> [Required work] Examine each line of the data. Copy the line if it includes the word "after".

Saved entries
- - -
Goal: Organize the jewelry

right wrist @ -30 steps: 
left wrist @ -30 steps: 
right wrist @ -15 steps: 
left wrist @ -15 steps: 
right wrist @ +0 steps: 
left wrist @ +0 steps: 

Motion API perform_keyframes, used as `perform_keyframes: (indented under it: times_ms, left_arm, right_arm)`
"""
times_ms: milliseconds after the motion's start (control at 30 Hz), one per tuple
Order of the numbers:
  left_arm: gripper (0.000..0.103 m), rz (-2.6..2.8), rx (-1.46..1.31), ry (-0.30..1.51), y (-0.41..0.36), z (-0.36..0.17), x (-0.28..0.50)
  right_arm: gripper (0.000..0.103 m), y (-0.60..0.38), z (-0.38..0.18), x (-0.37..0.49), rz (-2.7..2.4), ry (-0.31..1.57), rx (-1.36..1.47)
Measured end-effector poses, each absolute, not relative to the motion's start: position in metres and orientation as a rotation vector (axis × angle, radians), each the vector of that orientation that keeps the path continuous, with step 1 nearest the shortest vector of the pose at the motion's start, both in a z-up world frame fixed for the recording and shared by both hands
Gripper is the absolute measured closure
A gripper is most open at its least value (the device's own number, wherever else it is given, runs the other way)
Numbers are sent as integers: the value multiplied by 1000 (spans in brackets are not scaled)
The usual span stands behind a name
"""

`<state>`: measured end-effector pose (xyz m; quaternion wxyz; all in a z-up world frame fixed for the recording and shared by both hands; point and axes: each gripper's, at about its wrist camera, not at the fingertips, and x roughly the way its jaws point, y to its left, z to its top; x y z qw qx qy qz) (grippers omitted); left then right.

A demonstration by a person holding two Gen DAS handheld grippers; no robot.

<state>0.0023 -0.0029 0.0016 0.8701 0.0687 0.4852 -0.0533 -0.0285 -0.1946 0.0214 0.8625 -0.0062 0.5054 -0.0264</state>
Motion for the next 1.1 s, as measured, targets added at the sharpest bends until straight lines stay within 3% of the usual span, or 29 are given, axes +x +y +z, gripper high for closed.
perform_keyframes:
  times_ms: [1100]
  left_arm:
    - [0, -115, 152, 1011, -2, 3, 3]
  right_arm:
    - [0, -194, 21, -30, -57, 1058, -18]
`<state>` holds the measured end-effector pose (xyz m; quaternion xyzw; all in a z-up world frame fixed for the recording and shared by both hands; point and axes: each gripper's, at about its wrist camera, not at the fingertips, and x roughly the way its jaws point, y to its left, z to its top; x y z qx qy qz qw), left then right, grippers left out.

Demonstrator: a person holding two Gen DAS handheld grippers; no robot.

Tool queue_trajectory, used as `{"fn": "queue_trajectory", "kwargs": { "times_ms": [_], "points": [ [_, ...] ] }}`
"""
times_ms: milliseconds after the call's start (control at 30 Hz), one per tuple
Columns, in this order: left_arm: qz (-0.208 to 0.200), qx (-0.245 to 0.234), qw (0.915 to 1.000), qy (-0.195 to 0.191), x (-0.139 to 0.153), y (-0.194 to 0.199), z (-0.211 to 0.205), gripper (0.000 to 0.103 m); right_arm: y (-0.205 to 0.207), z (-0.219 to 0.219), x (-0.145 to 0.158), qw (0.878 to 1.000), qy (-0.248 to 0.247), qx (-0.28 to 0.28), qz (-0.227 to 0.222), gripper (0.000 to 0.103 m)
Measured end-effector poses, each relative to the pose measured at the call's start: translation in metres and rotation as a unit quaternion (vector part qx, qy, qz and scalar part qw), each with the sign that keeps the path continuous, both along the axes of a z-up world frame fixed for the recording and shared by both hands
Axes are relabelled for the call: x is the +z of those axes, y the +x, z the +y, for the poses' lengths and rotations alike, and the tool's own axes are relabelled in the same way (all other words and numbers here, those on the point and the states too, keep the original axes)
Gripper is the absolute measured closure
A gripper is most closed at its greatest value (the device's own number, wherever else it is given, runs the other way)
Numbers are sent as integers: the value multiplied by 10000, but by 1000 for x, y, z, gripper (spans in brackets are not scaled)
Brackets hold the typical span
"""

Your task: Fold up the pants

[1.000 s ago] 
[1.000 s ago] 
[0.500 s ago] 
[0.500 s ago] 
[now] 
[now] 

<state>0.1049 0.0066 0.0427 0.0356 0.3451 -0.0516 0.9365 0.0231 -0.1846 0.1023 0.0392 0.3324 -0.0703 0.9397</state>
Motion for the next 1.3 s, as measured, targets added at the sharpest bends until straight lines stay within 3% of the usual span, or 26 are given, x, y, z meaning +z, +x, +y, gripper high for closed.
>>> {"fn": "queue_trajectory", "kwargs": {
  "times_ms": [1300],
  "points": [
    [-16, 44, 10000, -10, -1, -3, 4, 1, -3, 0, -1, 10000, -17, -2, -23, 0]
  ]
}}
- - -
> [Answer to this exercise]
times_ms: milliseconds after the motion's start (control at 30 Hz), one per tuple
times_ms: milliseconds after the call's start (control at 30 Hz), one per tuple

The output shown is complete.